Greenstreams is a project supported by many groups, organisations and businesses. The day to day administration of the project and the implementation of practical works and volunteering events are managed Environment Kirklees Ltd (previously Environmental Alliance Ltd), a Huddersfield based not-for-profit company with many years experience of working to develop the river.
Over the years the project has developed a strong backing from local businesses who can utilise their support for Greenstreams as a means of implementing their Corporate Social Responsibility (CSR) initiatives.

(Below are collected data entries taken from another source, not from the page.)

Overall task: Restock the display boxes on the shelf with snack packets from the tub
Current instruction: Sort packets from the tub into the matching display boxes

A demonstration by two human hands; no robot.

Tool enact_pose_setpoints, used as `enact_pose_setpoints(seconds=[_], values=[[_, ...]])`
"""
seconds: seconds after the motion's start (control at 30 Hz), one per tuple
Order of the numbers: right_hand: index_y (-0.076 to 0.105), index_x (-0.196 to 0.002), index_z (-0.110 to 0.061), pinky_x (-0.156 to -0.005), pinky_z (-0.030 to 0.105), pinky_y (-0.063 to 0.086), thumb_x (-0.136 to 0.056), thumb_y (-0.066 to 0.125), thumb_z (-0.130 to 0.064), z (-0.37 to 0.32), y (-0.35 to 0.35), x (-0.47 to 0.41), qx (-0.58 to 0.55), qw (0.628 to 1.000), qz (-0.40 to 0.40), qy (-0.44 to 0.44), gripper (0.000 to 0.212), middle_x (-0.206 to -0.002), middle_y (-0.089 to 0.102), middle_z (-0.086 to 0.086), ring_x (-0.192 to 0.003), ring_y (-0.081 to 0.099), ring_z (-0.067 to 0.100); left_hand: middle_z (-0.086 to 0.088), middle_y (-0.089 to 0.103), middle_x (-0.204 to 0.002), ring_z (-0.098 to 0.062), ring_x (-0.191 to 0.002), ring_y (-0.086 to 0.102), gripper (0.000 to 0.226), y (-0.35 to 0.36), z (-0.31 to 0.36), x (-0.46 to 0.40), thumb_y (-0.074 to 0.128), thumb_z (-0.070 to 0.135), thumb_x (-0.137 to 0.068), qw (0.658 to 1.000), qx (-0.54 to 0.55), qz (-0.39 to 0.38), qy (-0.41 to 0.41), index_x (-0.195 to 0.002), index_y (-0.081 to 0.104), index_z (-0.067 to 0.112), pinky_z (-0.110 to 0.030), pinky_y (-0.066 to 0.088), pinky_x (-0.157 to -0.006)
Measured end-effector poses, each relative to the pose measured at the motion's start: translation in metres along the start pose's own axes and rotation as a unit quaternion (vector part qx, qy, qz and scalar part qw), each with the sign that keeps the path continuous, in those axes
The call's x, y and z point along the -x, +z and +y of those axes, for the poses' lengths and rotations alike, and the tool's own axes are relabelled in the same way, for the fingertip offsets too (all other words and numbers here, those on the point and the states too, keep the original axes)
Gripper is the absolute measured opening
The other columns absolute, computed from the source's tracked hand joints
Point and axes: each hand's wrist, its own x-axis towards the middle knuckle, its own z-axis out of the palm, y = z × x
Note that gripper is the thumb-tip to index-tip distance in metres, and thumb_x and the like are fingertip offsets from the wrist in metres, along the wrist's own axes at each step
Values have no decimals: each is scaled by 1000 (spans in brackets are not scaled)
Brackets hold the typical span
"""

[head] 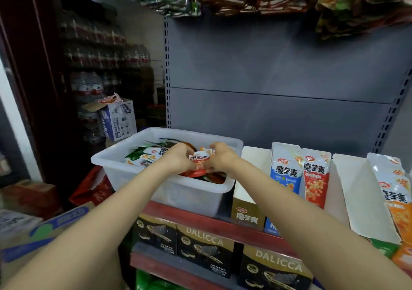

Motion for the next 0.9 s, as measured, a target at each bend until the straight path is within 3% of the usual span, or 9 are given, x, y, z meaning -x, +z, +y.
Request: enact_pose_setpoints(seconds=[0.07, 0.17, 0.33, 0.43, 0.57, 0.63, 0.7, 0.8, 0.9], values=[[45, -133, -10, -87, 45, 54, -82, 67, 1, 0, -5, 6, -117, 993, 3, -7, 56, -122, 57, 21, -107, 60, 35, -11, 67, -103, -28, -96, 64, 35, 0, 1, 3, 74, 16, -79, 997, 75, 27, 0, -110, 65, 5, -31, 48, -83], [46, -136, -15, -83, 40, 56, -88, 57, 5, 3, -23, 25, -173, 982, 27, -69, 53, -108, 66, 18, -97, 66, 30, -4, 64, -94, -21, -88, 64, 25, 2, 14, 13, 72, 16, -82, 981, 185, 48, 0, -104, 61, 15, -31, 52, -78], [48, -135, -13, -64, 26, 58, -88, 55, 10, 22, -62, 62, -242, 961, 77, -111, 53, -92, 66, 6, -80, 65, 15, -8, 68, -104, -23, -92, 67, 48, 16, 59, 24, 74, 14, -79, 961, 271, 32, 43, -123, 56, 11, -41, 54, -86], [51, -129, -14, -60, 25, 58, -88, 59, 2, 43, -92, 88, -273, 951, 112, -98, 45, -90, 67, 4, -78, 67, 15, -7, 67, -107, -23, -93, 67, 54, 35, 93, 29, 75, 13, -78, 961, 255, 41, 101, -127, 53, 15, -42, 54, -86], [53, -117, -17, -54, 23, 55, -87, 65, -10, 77, -133, 117, -306, 931, 187, -71, 32, -94, 70, 6, -76, 69, 16, 7, 63, -93, -11, -87, 63, 58, 71, 142, 36, 74, 12, -79, 952, 242, 3, 189, -132, 50, 18, -31, 55, -76], [58, -109, -14, -54, 24, 55, -87, 65, -12, 91, -153, 126, -285, 930, 224, -59, 23, -89, 69, 2, -74, 68, 17, 4, 64, -101, -12, -90, 63, 60, 91, 163, 36, 73, 18, -80, 951, 218, -11, 218, -134, 47, 21, -32, 56, -77], [57, -103, -9, -53, 25, 52, -87, 65, -9, 104, -171, 130, -263, 927, 264, -49, 18, -86, 67, 2, -74, 67, 17, 1, 61, -112, -14, -95, 61, 60, 106, 178, 33, 72, 22, -81, 957, 164, -5, 238, -135, 45, 21, -24, 52, -76], [49, -103, -9, -59, 29, 54, -89, 61, -6, 121, -188, 129, -237, 921, 306, -43, 19, -91, 63, 1, -84, 66, 20, -4, 55, -125, -17, -108, 55, 56, 121, 182, 21, 69, 20, -85, 965, 74, 36, 248, -135, 45, 15, -19, 38, -84], [39, -111, -14, -70, 37, 57, -88, 61, -2, 134, -193, 123, -171, 933, 313, -46, 33, -101, 60, 0, -93, 64, 20, -6, 46, -136, -23, -125, 44, 58, 128, 179, 4, 67, 18, -85, 966, -19, 42, 254, -137, 42, 14, -26, 34, -98]])
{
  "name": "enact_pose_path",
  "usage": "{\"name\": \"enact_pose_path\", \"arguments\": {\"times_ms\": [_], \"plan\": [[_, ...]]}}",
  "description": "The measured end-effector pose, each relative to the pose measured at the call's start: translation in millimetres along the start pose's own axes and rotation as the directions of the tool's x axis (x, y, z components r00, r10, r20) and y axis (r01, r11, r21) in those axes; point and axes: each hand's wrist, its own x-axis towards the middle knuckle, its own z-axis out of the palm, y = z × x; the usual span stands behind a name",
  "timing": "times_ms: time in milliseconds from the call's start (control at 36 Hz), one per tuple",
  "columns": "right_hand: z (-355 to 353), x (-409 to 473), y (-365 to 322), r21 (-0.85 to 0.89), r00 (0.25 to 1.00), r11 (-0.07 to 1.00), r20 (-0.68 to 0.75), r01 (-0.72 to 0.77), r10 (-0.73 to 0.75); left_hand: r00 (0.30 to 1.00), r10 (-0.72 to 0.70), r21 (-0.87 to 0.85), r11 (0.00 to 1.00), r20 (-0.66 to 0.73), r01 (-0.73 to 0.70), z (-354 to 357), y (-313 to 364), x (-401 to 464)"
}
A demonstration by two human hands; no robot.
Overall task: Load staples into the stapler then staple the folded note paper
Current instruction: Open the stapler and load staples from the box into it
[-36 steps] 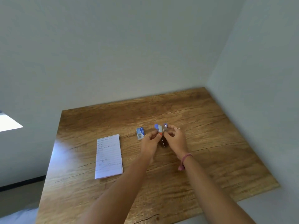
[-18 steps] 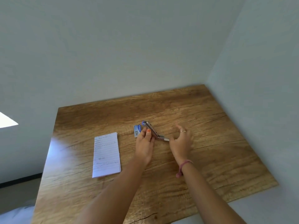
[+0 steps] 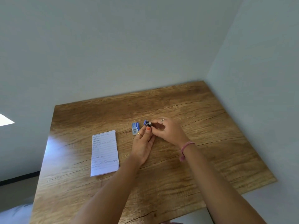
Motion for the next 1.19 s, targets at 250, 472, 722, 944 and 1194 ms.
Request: {"name": "enact_pose_path", "arguments": {"times_ms": [250, 472, 722, 944, 1194], "plan": [[-1, 1, -9, -0.144, 0.999, 0.989, 0.035, -0.018, 0.023, 1.000, -0.008, -0.068, 0.998, -0.007, 0.007, -3, 1, 0], [-1, -3, -13, -0.249, 1.000, 0.968, 0.005, 0.014, -0.013, 1.000, 0.016, -0.005, 1.000, -0.023, -0.017, -2, -1, 0], [3, -8, -10, -0.237, 0.999, 0.971, -0.025, 0.040, -0.047, 0.998, 0.052, 0.028, 0.998, -0.043, -0.050, 2, -4, -8], [-9, -20, 12, 0.239, 0.972, 0.960, -0.148, -0.146, 0.184, 0.994, 0.071, -0.092, 0.993, -0.079, -0.078, -2, -3, -23], [-33, -23, 17, 0.771, 0.933, 0.606, -0.047, -0.193, 0.357, 0.985, -0.159, -0.036, 0.987, -0.064, 0.157, 7, 2, -40]]}}
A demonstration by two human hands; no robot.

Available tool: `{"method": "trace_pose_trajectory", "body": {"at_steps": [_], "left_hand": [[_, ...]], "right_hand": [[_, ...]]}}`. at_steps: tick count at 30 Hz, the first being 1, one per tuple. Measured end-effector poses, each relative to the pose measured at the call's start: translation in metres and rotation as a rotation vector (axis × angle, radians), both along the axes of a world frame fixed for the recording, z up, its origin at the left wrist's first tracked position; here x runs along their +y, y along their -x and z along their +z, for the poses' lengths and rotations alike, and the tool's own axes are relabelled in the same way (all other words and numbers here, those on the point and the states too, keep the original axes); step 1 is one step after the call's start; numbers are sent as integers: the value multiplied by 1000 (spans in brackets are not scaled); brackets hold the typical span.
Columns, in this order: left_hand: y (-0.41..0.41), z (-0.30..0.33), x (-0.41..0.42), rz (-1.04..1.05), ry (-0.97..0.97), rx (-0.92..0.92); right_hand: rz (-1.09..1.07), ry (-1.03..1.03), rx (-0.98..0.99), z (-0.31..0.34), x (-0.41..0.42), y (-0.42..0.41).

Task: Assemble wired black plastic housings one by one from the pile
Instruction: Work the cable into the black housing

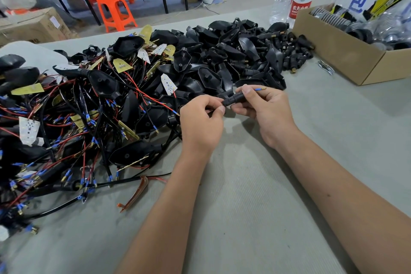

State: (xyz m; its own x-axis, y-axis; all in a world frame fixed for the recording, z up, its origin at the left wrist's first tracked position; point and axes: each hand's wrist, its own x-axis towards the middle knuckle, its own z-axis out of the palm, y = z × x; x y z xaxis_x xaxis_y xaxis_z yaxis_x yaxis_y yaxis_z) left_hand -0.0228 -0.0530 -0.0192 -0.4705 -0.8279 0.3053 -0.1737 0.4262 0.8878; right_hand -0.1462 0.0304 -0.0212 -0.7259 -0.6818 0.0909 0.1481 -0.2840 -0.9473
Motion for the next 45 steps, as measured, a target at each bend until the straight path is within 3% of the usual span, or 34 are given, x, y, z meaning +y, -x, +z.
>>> {"method": "trace_pose_trajectory", "body": {"at_steps": [9, 19, 24, 28, 31, 37, 45], "left_hand": [[-4, -1, 1, 10, 117, 30], [-4, -2, -3, 22, 123, -33], [-8, -1, -8, -47, 438, -192], [-12, 0, -14, -110, 559, -280], [-13, -1, -17, -155, 514, -310], [-12, 5, -15, -101, 132, -9], [-16, 5, -18, -128, 89, 14]], "right_hand": [[-53, 24, -110, 1, 0, 2], [-55, -39, 0, -4, -2, 5], [-50, -80, 104, -7, -3, 7], [-16, -77, 193, -8, -3, 3], [31, -49, 178, -6, -2, 4], [62, -10, 4, -4, 2, 10], [-14, -18, -6, -4, 2, 8]]}}
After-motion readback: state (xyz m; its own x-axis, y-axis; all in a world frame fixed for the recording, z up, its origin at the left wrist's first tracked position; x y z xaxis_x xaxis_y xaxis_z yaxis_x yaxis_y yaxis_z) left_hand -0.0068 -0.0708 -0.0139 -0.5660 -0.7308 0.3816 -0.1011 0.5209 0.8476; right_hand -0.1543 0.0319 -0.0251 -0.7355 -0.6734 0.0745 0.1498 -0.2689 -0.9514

With this approach Greenstreams has been able to grow in scope and influence, and develop sustainable funding strategies to support new works and maintain the effects of the good work already carried out using discrete project funding and volunteers.
A brief history of the River Colne: a cycle of use and abuse
Like so many urban rivers, the Colne has played a pivotal role in the development of the surrounding area, providing food and powering mills before the industrial revolution, supplying water and then, acting as a conduit to dispose of the polluting wastes produced by the industries and communities developed along its banks. The direct impacts have been devastating for the river’s aquatic life and even the indirect impacts, such as canalisation, in-channel weirs, drainage, etc, should not be understated.
This cycle of use then abuse continued to a point when the river was regarded as having little relevance to the communities, which had built up along its banks. In the 1990’s, however, driven by Europe, efforts were made to start cleaning up the river. Investment by Yorkshire Water continues and is now reaping rewards with the return of fish stocks and wildlife, including otters.
Alongside this, there was an undercurrent of renewed interest in developing the river for the benefit of the surrounding communities. Led by Environment Kirklees Ltd (previously Environmental Alliance Ltd), this continues with the Greenstreams Project and has made steady progress in achieving new public access, managing wildlife habitats and raising awareness of historical and cultural associations.
Even so, intermittent pollution incidents and the run down nature of many riverside footpaths through a lack of maintenance, not helped by large amounts of fly-tipped rubbish or over-flowing skips at neighbouring commercial premises, is a barrier to progress. This discourages further legitimate use and encourages illegal activities such as wire burning, leading to a spiral of decline. It is such problems that the Greenstreams Project is addressing.